### WHAT NEEDS TO BE DONE:
The entries below should be written out again exactly as they stand.

### Dataset excerpts:

____

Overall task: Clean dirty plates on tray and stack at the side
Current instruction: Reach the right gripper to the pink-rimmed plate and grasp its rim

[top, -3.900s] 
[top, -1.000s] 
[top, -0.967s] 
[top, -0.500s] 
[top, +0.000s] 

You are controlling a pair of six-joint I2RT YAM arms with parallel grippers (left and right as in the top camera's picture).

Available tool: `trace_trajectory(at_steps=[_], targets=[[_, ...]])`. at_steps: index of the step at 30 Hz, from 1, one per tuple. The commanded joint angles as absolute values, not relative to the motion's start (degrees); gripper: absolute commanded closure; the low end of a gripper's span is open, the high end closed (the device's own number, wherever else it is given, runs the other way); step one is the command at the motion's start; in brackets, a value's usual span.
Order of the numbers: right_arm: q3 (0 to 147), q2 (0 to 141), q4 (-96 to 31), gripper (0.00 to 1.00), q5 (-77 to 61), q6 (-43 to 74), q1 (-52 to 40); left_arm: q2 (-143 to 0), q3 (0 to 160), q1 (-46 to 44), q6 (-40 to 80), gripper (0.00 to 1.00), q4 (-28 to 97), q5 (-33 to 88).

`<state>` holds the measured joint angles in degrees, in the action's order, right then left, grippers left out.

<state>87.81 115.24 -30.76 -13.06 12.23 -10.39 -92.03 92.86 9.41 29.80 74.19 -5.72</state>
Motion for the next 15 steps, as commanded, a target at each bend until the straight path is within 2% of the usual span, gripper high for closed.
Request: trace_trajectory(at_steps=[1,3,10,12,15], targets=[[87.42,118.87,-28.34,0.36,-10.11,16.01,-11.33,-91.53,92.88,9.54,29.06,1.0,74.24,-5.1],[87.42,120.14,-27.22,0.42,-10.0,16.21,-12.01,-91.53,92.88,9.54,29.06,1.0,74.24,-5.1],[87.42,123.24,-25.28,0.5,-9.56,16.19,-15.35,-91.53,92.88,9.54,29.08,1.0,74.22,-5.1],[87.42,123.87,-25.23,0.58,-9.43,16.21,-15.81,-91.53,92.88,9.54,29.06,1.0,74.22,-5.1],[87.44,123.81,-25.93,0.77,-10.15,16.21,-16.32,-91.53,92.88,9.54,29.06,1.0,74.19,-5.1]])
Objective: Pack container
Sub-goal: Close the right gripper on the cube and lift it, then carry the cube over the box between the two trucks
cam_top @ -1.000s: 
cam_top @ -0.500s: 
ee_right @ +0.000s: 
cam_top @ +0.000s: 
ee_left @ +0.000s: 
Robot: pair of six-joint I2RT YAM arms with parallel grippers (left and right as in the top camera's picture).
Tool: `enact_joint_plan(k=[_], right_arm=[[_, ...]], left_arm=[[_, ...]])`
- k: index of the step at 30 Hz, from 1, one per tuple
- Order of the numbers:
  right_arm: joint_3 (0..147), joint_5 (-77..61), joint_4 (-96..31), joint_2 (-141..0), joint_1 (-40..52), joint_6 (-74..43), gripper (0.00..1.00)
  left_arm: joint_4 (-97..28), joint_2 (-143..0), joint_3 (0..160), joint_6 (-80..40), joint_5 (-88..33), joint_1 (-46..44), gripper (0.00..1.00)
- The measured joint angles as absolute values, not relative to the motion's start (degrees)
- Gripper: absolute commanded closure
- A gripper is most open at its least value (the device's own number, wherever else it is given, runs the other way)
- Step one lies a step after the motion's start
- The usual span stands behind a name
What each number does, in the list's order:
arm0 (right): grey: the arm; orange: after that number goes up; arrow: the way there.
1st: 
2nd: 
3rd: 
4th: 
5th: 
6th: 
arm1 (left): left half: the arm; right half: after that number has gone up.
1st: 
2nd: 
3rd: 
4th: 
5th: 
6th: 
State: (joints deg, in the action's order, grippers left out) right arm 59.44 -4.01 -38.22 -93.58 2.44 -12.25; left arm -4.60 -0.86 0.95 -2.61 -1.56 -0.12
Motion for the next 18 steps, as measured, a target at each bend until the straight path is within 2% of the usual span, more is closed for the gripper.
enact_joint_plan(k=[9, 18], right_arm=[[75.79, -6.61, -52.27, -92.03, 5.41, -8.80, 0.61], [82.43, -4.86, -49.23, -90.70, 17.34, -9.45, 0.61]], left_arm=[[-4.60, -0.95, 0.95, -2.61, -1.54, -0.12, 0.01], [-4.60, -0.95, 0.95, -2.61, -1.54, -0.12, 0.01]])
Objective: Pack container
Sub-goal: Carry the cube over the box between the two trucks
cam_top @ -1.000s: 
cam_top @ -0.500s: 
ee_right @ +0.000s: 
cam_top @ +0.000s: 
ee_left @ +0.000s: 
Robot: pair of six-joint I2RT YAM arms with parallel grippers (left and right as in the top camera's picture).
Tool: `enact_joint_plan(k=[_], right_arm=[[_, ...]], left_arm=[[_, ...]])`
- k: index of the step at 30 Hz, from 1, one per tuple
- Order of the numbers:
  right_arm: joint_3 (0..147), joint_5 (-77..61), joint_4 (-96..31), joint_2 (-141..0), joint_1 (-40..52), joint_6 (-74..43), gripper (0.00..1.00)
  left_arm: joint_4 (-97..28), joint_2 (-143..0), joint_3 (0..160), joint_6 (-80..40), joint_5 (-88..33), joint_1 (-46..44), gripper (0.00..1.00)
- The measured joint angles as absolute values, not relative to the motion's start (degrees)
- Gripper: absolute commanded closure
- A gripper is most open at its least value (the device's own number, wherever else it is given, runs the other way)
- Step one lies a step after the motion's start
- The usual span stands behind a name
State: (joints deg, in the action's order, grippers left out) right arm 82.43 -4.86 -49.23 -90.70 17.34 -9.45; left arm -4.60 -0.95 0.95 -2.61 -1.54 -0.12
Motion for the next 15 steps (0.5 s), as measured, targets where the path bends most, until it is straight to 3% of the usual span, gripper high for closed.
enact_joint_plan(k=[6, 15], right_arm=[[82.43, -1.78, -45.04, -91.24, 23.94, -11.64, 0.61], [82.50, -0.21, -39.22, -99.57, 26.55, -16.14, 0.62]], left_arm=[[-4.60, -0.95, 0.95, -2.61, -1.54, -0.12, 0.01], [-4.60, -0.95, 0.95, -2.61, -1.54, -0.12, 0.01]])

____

### COMPLETED TASK:
Overall task: Clean dirty plates on tray and stack at the side
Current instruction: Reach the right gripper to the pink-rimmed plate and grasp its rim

[top, -3.900s] 
[top, -1.000s] 
[top, -0.967s] 
[top, -0.500s] 
[top, +0.000s] 

You are controlling a pair of six-joint I2RT YAM arms with parallel grippers (left and right as in the top camera's picture).

Available tool: `trace_trajectory(at_steps=[_], targets=[[_, ...]])`. at_steps: index of the step at 30 Hz, from 1, one per tuple. The commanded joint angles as absolute values, not relative to the motion's start (degrees); gripper: absolute commanded closure; the low end of a gripper's span is open, the high end closed (the device's own number, wherever else it is given, runs the other way); step one is the command at the motion's start; in brackets, a value's usual span.
Order of the numbers: right_arm: q3 (0 to 147), q2 (0 to 141), q4 (-96 to 31), gripper (0.00 to 1.00), q5 (-77 to 61), q6 (-43 to 74), q1 (-52 to 40); left_arm: q2 (-143 to 0), q3 (0 to 160), q1 (-46 to 44), q6 (-40 to 80), gripper (0.00 to 1.00), q4 (-28 to 97), q5 (-33 to 88).

`<state>` holds the measured joint angles in degrees, in the action's order, right then left, grippers left out.

<state>87.81 115.24 -30.76 -13.06 12.23 -10.39 -92.03 92.86 9.41 29.80 74.19 -5.72</state>
Motion for the next 15 steps, as commanded, a target at each bend until the straight path is within 2% of the usual span, gripper high for closed.
Request: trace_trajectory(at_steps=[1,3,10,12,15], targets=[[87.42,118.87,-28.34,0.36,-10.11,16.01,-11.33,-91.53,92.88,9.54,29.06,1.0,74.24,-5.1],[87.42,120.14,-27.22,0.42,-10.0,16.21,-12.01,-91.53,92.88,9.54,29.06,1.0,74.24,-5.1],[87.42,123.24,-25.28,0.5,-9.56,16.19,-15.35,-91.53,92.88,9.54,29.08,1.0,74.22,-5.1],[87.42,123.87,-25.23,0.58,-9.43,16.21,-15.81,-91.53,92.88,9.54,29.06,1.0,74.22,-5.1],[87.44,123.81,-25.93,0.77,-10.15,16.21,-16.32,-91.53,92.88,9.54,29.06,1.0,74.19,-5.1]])
Objective: Pack container
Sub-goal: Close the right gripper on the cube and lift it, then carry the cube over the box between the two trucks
cam_top @ -1.000s: 
cam_top @ -0.500s: 
ee_right @ +0.000s: 
cam_top @ +0.000s: 
ee_left @ +0.000s: 
Robot: pair of six-joint I2RT YAM arms with parallel grippers (left and right as in the top camera's picture).
Tool: `enact_joint_plan(k=[_], right_arm=[[_, ...]], left_arm=[[_, ...]])`
- k: index of the step at 30 Hz, from 1, one per tuple
- Order of the numbers:
  right_arm: joint_3 (0..147), joint_5 (-77..61), joint_4 (-96..31), joint_2 (-141..0), joint_1 (-40..52), joint_6 (-74..43), gripper (0.00..1.00)
  left_arm: joint_4 (-97..28), joint_2 (-143..0), joint_3 (0..160), joint_6 (-80..40), joint_5 (-88..33), joint_1 (-46..44), gripper (0.00..1.00)
- The measured joint angles as absolute values, not relative to the motion's start (degrees)
- Gripper: absolute commanded closure
- A gripper is most open at its least value (the device's own number, wherever else it is given, runs the other way)
- Step one lies a step after the motion's start
- The usual span stands behind a name
What each number does, in the list's order:
arm0 (right): grey: the arm; orange: after that number goes up; arrow: the way there.
1st: 
2nd: 
3rd: 
4th: 
5th: 
6th: 
arm1 (left): left half: the arm; right half: after that number has gone up.
1st: 
2nd: 
3rd: 
4th: 
5th: 
6th: 
State: (joints deg, in the action's order, grippers left out) right arm 59.44 -4.01 -38.22 -93.58 2.44 -12.25; left arm -4.60 -0.86 0.95 -2.61 -1.56 -0.12
Motion for the next 18 steps, as measured, a target at each bend until the straight path is within 2% of the usual span, more is closed for the gripper.
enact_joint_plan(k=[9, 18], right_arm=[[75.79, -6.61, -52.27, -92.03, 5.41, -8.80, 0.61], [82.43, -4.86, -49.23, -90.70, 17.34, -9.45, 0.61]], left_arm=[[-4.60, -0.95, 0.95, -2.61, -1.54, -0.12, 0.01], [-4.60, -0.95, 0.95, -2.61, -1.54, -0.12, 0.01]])
Objective: Pack container
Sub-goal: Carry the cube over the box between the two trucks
cam_top @ -1.000s: 
cam_top @ -0.500s: 
ee_right @ +0.000s: 
cam_top @ +0.000s: 
ee_left @ +0.000s: 
Robot: pair of six-joint I2RT YAM arms with parallel grippers (left and right as in the top camera's picture).
Tool: `enact_joint_plan(k=[_], right_arm=[[_, ...]], left_arm=[[_, ...]])`
- k: index of the step at 30 Hz, from 1, one per tuple
- Order of the numbers:
  right_arm: joint_3 (0..147), joint_5 (-77..61), joint_4 (-96..31), joint_2 (-141..0), joint_1 (-40..52), joint_6 (-74..43), gripper (0.00..1.00)
  left_arm: joint_4 (-97..28), joint_2 (-143..0), joint_3 (0..160), joint_6 (-80..40), joint_5 (-88..33), joint_1 (-46..44), gripper (0.00..1.00)
- The measured joint angles as absolute values, not relative to the motion's start (degrees)
- Gripper: absolute commanded closure
- A gripper is most open at its least value (the device's own number, wherever else it is given, runs the other way)
- Step one lies a step after the motion's start
- The usual span stands behind a name
State: (joints deg, in the action's order, grippers left out) right arm 82.43 -4.86 -49.23 -90.70 17.34 -9.45; left arm -4.60 -0.95 0.95 -2.61 -1.54 -0.12
Motion for the next 15 steps (0.5 s), as measured, targets where the path bends most, until it is straight to 3% of the usual span, gripper high for closed.
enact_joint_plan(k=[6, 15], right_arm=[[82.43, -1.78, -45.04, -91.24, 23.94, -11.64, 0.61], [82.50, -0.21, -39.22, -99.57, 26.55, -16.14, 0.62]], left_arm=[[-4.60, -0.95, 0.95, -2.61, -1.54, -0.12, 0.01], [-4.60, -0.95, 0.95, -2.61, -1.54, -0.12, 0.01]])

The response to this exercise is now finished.